Give back the full listing that follows exactly as it reads.

------------------------------------------------------------

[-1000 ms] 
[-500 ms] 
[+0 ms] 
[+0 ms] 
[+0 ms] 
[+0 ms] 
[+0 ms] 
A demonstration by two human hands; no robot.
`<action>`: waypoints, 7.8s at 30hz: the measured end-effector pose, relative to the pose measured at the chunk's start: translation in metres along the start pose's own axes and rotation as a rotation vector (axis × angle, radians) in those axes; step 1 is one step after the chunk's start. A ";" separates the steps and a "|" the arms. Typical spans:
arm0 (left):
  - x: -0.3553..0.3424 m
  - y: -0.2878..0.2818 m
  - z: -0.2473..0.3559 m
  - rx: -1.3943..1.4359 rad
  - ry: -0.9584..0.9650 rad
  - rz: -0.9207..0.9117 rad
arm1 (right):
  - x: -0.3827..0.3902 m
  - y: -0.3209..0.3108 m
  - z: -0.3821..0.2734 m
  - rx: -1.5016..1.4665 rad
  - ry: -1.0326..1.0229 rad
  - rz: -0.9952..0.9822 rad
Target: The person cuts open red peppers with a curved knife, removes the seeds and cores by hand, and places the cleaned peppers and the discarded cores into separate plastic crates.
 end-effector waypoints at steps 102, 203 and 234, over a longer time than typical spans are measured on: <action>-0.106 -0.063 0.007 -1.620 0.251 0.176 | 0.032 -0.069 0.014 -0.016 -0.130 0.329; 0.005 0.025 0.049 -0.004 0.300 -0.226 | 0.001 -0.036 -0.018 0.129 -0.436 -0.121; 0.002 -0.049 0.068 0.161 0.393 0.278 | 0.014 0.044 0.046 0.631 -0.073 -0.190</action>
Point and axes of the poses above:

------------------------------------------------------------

> _Task result_:
[-1000 ms] 
[-500 ms] 
[+0 ms] 
[+0 ms] 
[+0 ms] 
[+0 ms] 
[+0 ms] 
A demonstration by two human hands; no robot.
`<action>`: waypoints, 7.8s at 30hz: the measured end-effector pose, relative to the pose measured at the chunk's start: translation in metres along the start pose's own axes and rotation as a rotation vector (axis × angle, radians) in those axes; step 1 is one step after the chunk's start. A ";" separates the steps and a "|" the arms. Typical spans:
arm0 (left):
  - x: -0.3553..0.3424 m
  - y: -0.2878..0.2818 m
  - z: -0.2473..0.3559 m
  - rx: -1.3943..1.4359 rad
  - ry: -0.9584..0.9650 rad
  - rz: -0.9207..0.9117 rad
arm1 (right):
  - x: -0.3827..0.3902 m
  - y: -0.3209..0.3108 m
  - z: -0.3821..0.2734 m
  - rx: -1.5016..1.4665 rad
  - ry: -1.0326..1.0229 rad
  - rz: -0.9952..0.9822 rad
Target: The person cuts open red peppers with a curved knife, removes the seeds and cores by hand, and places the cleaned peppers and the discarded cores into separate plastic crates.
 end-effector waypoints at steps 102, 203 and 234, over a longer time than typical spans are measured on: <action>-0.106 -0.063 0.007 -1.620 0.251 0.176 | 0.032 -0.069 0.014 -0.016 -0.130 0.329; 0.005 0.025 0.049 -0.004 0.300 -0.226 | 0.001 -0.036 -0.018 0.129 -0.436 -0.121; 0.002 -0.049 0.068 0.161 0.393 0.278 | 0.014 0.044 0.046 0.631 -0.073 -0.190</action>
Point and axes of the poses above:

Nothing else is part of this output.